* [Task goal] Give back the full listing exactly, setting the pictures aside.

§

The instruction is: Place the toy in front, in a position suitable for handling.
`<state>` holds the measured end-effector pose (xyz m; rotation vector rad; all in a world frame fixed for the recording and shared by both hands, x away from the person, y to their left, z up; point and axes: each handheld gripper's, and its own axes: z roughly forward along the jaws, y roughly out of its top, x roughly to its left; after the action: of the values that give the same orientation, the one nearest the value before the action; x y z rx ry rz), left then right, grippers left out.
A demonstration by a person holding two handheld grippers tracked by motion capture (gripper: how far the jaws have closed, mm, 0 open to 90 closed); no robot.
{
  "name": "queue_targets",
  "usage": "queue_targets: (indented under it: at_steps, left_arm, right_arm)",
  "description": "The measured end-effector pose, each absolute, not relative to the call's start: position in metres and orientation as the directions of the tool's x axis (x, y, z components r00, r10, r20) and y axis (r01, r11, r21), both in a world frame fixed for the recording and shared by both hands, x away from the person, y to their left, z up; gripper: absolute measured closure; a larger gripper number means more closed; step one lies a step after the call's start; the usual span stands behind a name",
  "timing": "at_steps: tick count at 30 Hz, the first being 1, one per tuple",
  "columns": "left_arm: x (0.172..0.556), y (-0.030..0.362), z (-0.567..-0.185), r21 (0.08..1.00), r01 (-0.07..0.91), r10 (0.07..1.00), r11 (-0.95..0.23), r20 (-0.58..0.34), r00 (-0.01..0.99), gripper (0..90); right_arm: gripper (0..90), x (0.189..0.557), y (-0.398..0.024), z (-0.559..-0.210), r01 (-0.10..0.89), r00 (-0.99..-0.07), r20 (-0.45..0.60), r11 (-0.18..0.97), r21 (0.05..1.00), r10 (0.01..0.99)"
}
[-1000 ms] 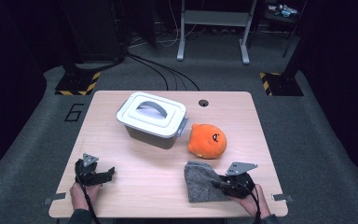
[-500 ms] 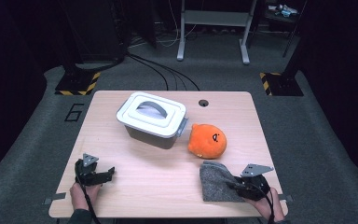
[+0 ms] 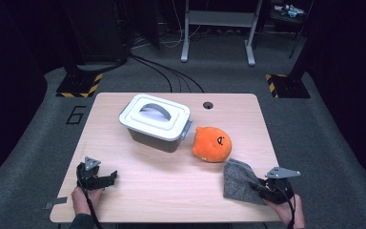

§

* [Written reply]
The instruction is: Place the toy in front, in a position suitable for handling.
`<state>` holds the measured end-effector pose (xyz m; rotation vector rad; all in a world frame fixed for the recording and shared by both hands, x away from the person, y to their left, z up; point and axes: each handheld gripper's, and its own axes: z roughly forward along the jaws, y roughly out of its top, x roughly to its left; after the action: of the values that give the same orientation, the one nearest the value before the action; x y z rx ry rz), left then right, grippers left out.
A demonstration by a person holding two handheld grippers tracked by motion capture (gripper: how far the jaws have closed, mm, 0 open to 90 closed); no robot.
{
  "name": "queue_targets",
  "usage": "queue_targets: (indented under it: at_steps, left_arm, right_arm)",
  "description": "The measured end-effector pose, each absolute, not relative to the call's start: position in metres and orientation as the directions of the tool's x axis (x, y, z components r00, r10, r20) and y axis (r01, r11, r21), both in a world frame fixed for the recording and shared by both hands, x away from the person, y to their left, z up; gripper: absolute measured closure; a larger gripper number means more closed; step one lies a step after the call's start; the usual span stands behind a name",
  "timing": "at_steps: tick count at 30 Hz, the first being 1, one per tuple",
  "columns": "left_arm: x (0.172..0.556), y (-0.030..0.362), z (-0.567..-0.185), r21 (0.08..1.00), r01 (-0.07..0.91), r10 (0.07..1.00), r11 (-0.95..0.23), r20 (-0.58..0.34), r00 (-0.01..0.99), gripper (0..90); right_arm: gripper (0..90), x (0.189..0.557), y (-0.398..0.024), z (-0.559..-0.210), r01 (-0.10..0.89), r00 (-0.99..-0.07), r20 (-0.45..0.60), r11 (-0.18..0.97), r21 (0.05..1.00), r10 (0.01..0.99)"
}
[-1000 ms] 
[-500 ms] 
[+0 ms] 

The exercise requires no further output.